Side note: Grape Creek makes a delicious blend of these three Cabernet grapes, Cabernet Trois, which I highly recommend if you’re in Texas and/or can get your hands on some!

This got me thinking: I wanted to hear from everyone that one varietal that they love that perhaps few outside the world of wine have experienced.  Everyone (wine drinker or not) has heard of Chardonnay, Shiraz, the main Pinots (note: any snarky comments about me lumping Noir and Grigio into one will be ignored!), Rieslings, Cabernet, Merlot, and even (shudder) White Zin, but there are thousands and thousands of varietals out there–what about them?
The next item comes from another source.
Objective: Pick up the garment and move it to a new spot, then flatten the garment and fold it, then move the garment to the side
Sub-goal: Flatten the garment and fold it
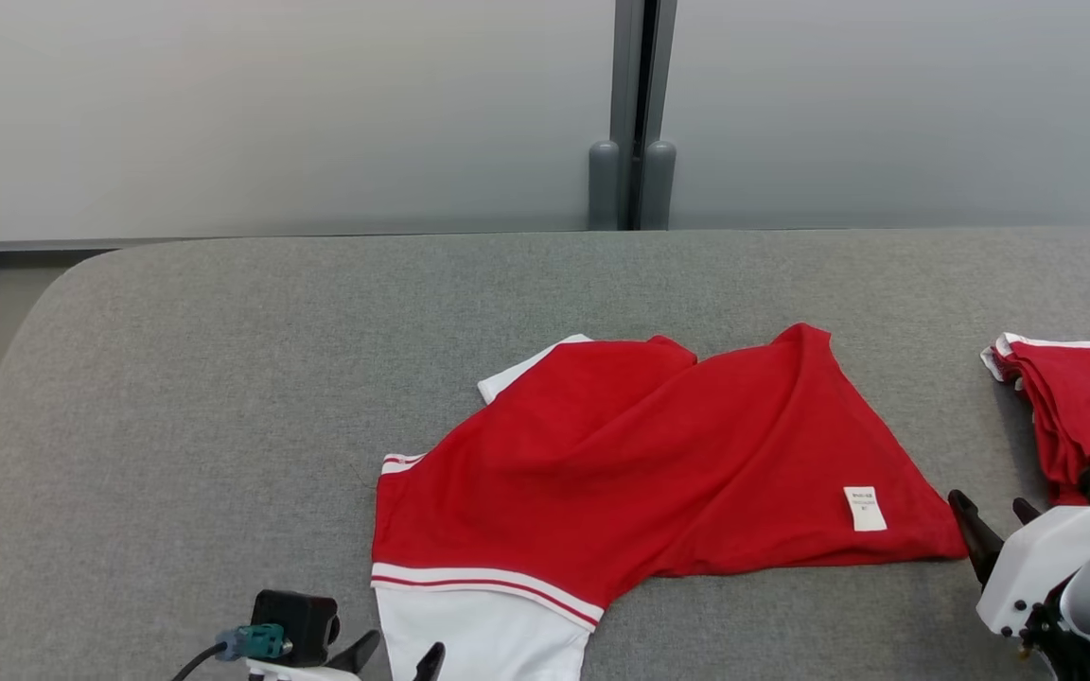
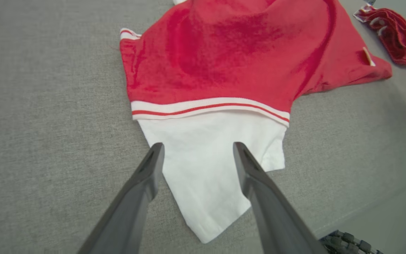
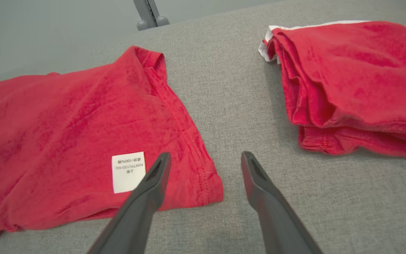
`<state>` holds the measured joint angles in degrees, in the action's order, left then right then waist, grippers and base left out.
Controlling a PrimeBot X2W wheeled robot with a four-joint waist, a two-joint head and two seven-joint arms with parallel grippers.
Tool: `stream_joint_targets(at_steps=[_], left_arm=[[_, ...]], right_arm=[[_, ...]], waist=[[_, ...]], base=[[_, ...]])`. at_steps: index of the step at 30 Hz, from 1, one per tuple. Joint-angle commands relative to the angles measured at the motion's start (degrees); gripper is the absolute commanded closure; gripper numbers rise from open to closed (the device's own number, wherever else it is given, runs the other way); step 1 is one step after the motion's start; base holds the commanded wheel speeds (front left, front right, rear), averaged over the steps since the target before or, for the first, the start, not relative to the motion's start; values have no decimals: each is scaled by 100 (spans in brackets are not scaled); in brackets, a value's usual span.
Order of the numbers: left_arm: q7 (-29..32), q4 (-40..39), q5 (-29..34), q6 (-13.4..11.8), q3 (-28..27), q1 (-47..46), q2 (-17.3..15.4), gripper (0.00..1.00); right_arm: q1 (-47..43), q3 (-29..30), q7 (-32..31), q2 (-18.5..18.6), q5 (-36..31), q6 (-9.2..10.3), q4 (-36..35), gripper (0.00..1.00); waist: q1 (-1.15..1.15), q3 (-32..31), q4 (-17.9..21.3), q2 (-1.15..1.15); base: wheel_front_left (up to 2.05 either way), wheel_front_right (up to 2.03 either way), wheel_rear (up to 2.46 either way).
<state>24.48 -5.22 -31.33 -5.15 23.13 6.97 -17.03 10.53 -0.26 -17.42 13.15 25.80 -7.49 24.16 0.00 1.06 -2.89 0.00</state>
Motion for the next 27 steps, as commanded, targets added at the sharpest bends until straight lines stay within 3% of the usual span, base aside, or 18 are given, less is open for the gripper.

Btw, this was all pretty much in my nebulous (his word, not mine–ha!) email to him.  Thankfully, he recently moved to Texas and was able to decipher my ramblings and come up with a–in my humble opinion–great word.
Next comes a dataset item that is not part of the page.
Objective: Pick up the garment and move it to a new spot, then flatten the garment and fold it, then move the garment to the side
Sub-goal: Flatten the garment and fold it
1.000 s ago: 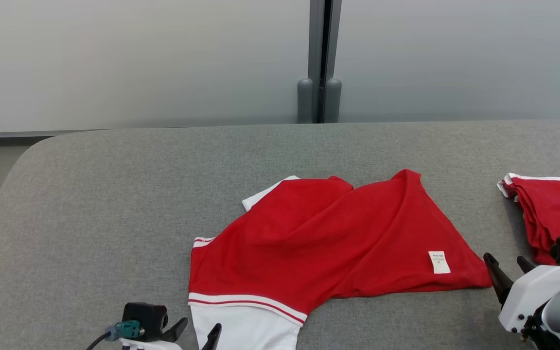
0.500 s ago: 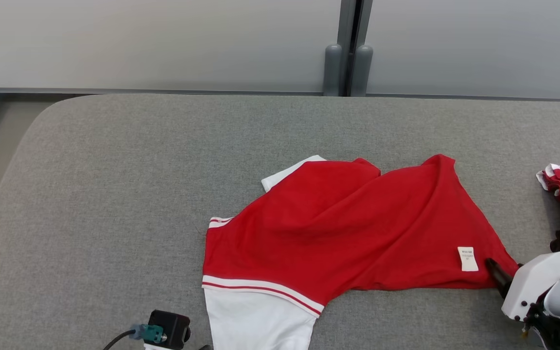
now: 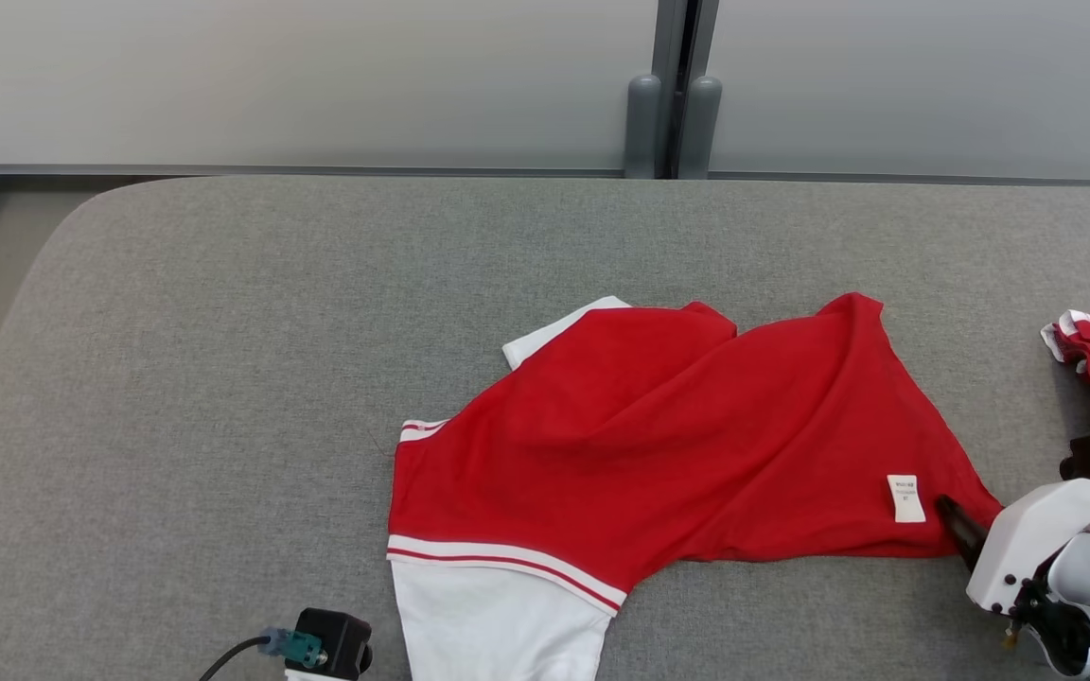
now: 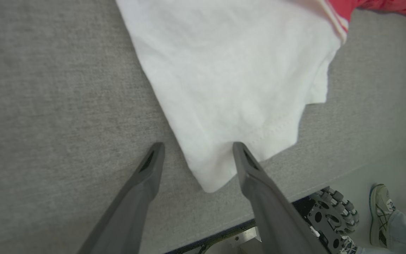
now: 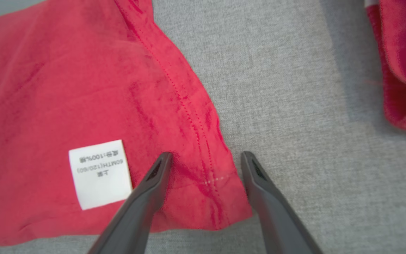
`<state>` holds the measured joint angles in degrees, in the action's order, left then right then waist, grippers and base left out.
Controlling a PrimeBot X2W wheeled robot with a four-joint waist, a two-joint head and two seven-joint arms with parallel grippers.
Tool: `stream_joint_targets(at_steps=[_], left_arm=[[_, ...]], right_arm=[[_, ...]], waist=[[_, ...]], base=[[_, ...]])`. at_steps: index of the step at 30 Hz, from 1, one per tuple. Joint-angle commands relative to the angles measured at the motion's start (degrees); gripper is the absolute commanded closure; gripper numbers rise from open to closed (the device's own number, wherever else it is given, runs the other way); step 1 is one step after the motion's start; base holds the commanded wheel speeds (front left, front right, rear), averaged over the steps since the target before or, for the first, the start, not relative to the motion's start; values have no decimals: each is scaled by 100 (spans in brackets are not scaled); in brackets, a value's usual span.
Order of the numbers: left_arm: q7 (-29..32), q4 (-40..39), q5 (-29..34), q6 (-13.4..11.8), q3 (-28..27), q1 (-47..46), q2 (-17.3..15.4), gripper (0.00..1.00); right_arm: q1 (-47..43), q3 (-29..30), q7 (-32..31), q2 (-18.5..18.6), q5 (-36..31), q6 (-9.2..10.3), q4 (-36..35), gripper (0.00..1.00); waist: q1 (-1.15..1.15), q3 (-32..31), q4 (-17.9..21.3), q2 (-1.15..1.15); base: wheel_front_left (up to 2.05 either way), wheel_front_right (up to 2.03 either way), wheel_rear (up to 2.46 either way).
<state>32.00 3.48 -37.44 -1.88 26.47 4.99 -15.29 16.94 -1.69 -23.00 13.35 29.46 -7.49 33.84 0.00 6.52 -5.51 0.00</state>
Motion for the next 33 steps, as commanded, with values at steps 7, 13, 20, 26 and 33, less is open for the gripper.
stream_joint_targets(at_steps=[7, 13, 20, 26, 33], left_arm=[[-177, 270, -22, 177, 76, -165, 74, 100], [-384, 204, -52, 214, -39, -192, 27, 100], [-786, -414, -25, 192, -304, -139, -120, 100], [-1026, -1026, 67, 167, -576, -325, -317, 100], [-1306, -1095, 366, 327, -853, -1276, -556, 100]], right_arm=[[-96, -125, 221, 13, 146, -1, -50, 100], [-82, -83, 588, 64, 91, -1, -105, 100], [-227, -105, 1193, 89, 146, -1, -504, 100], [-375, -218, 1410, 130, 400, -1, -1277, 100], [-8, -278, 1359, 188, 662, -1, -1956, 100]], waist=[[0, -34, 51, 0], [0, -142, 49, 0], [0, -335, 8, 0], [0, -299, 72, 0], [0, 83, 202, 0]], base=[[0, 0, 0], [0, 0, 0], [0, 0, 0], [0, 0, 0], [0, 0, 0]])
So it is in that spirit that I wanted to tell you about my favorite OBSCURE wine, actually wines.  There are four in fact, because well, go big or go home.

Gewürztraminer, Viognier, French Colomabard, and Dry Riesling

ANOTHER SIDE NOTE: I know Rieslings are not obscure and were in my list above, but DRY Rieslings are a bit harder to find…that is my story and I’m sticking to it.

At the time I introduced to each of these wine I was working at the wineshop.  I was very leery of white wine because I lumped them all (I know, bad Shezza!) into two categories: Chardonnay (gag!) and exceptionally sweet Rieslings (not so much gag as too sweet to drink more than a ½ glass!).

But as I worked my way down the tasting bar, my tastebuds discovered there was actually a wide variety in flavors and sweetness levels of white wines–far more than I ever imagined!  Along the way I found four wines that not only stood out, but that I would actually consider drinking–a HUGE feat at the time because, honestly, if it wasn’t red or bubbles, I did not drink it!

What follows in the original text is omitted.